Friday’s global tech outage has prompted cybercriminals to try to take advantage of the situation, according to growing warnings online.
The impact of Friday’s outage, triggered by a faulty software update by cybersecurity firm CrowdStrike, had eased by Saturday morning. Still, criminals were already trying to exploit services that were still recovering, according to the warnings.
“Malicious websites and unofficial code are being released claiming to help entities recover,” the Australian agency in charge of cybersecurity said on Saturday. Customers should get technical information and updates only from CrowdStrike sources, it added.
CrowdStrike itself also issued a warning in a blog post on Saturday about actors trying to capitalize on the situation to “distribute” a malicious ZIP file. The campaign was “likely targeting” CrowdStrike customers in Latin America, it said.

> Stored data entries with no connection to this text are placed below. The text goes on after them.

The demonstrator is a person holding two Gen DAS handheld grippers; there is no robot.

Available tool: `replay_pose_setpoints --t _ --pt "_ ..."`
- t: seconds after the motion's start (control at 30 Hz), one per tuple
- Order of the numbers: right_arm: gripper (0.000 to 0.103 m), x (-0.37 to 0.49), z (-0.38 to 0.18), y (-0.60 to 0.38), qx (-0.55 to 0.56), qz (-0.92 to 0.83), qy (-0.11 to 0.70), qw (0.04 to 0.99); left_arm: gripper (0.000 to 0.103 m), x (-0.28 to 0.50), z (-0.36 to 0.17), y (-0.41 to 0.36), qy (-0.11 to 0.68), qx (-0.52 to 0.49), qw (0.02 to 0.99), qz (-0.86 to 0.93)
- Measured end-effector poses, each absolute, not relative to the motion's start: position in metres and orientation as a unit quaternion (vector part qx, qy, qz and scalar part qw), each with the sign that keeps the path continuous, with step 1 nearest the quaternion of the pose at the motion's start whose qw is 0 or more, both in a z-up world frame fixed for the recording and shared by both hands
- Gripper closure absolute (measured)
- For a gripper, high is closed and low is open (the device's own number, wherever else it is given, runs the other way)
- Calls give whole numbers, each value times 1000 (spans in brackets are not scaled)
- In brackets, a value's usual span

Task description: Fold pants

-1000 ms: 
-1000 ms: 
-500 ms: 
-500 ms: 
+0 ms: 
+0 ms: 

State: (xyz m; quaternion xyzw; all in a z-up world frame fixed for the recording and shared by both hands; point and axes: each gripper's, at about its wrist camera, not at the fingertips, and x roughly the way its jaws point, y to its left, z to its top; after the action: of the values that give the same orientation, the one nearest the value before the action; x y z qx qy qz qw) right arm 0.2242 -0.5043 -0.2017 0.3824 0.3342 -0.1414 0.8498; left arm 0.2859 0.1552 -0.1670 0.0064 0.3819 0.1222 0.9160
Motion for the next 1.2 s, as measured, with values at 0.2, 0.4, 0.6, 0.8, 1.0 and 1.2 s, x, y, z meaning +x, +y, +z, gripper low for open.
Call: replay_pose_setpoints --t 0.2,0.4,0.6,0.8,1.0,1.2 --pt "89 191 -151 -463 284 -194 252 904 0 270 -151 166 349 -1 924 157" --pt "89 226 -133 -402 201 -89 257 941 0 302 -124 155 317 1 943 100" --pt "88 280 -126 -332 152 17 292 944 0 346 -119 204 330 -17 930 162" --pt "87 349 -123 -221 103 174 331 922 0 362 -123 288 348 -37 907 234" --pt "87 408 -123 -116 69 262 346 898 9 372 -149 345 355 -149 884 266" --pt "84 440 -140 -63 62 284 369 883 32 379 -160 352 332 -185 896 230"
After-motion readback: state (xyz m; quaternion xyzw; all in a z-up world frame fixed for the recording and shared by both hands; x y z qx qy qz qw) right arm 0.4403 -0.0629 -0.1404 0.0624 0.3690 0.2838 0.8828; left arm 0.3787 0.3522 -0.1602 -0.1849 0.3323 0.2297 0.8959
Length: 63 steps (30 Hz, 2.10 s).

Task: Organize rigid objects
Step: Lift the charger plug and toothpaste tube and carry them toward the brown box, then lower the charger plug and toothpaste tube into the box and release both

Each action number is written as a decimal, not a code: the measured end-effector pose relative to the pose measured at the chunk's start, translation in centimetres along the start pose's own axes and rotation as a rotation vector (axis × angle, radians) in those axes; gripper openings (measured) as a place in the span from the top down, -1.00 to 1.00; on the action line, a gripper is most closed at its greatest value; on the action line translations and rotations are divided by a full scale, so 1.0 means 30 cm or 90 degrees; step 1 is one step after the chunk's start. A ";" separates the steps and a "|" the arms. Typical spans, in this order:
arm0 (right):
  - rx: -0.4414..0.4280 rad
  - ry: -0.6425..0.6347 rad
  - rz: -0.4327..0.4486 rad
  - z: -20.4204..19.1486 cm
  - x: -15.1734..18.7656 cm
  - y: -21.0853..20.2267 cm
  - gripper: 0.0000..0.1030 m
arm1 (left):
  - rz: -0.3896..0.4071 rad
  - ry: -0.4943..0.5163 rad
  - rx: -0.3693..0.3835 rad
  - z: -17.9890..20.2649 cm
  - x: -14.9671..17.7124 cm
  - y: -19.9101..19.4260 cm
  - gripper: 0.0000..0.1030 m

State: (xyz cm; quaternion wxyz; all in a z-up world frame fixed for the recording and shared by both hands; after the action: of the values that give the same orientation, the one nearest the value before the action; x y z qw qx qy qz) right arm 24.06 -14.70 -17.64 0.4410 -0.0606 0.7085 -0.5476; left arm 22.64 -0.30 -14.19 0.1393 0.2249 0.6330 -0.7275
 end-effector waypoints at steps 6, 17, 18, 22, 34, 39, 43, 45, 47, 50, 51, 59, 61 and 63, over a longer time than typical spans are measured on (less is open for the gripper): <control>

The U.K.’s National Cyber Security Center already warned on Friday that “opportunistic malicious actors seek to take advantage of the situation.” It said the outage was increasingly being referenced in phishing attempts.
Phishing occurs when cybercriminals impersonate an official organization to trick consumers into handing over sensitive information, such as user data or passwords. CrowdStrike also warned of such phishing attempts in a separate blog post on Friday. It said cybercriminals had already impersonated CrowdStrike support teams in emails and phone calls.
Operations at European airports resumed mainly as usual on Saturday after they were heavily affected on Friday.
“U.K. airports and train operators have their IT systems back up and working as normal,” U.K. Transport Secretary Louise Haigh posted, adding that only a “small number of cancelled flights” were expected.
But airports had to cope with a backlog of passengers that saw their flights cancelled on Friday.
On Saturday morning, the port of Dover in the U.K. said that it saw “hundreds of displaced airport passengers” arriving.